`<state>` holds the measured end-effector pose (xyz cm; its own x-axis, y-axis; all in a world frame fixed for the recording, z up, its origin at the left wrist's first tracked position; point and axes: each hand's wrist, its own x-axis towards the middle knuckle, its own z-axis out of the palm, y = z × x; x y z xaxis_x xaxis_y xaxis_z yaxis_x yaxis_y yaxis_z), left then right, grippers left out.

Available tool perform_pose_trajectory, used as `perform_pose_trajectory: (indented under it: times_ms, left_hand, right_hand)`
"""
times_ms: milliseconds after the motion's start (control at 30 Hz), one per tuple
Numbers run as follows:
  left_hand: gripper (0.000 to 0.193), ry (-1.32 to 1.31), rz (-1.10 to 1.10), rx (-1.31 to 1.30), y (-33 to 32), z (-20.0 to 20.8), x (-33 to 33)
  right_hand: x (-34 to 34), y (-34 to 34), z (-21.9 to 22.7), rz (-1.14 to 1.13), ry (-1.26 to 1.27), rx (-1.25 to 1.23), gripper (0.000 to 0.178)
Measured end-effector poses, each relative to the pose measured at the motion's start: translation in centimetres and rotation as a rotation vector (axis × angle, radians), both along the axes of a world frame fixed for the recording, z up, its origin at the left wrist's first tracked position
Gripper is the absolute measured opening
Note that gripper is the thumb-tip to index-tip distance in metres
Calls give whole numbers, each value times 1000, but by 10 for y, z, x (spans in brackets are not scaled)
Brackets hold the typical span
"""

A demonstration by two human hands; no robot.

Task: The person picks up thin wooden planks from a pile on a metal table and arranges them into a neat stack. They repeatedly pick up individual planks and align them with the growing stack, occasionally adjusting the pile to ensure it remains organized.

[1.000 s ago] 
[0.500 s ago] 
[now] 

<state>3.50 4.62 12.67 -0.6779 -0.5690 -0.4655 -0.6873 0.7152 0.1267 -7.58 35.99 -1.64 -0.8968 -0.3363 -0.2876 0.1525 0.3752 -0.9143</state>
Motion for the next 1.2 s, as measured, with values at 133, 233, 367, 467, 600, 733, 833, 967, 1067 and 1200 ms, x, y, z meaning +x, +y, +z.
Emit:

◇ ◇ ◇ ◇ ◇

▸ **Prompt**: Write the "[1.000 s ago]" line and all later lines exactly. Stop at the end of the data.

▸ **Solution to this exercise**:
[1.000 s ago] 
[0.500 s ago] 
[now] 

<state>3.50 4.62 12.67 -0.6779 -0.5690 -0.4655 -0.6873 0.7152 0.1267 -7.58 35.99 -1.64 -0.8968 -0.3363 -0.2876 0.1525 0.3752 -0.9143</state>
Motion for the next 1.2 s, as measured, with values at 133, 233, 367, 467, 600, 733, 833, 967, 1067 and 1200 ms, x, y, z meaning +x, +y, +z.
Emit:

Nothing more will be written for this answer.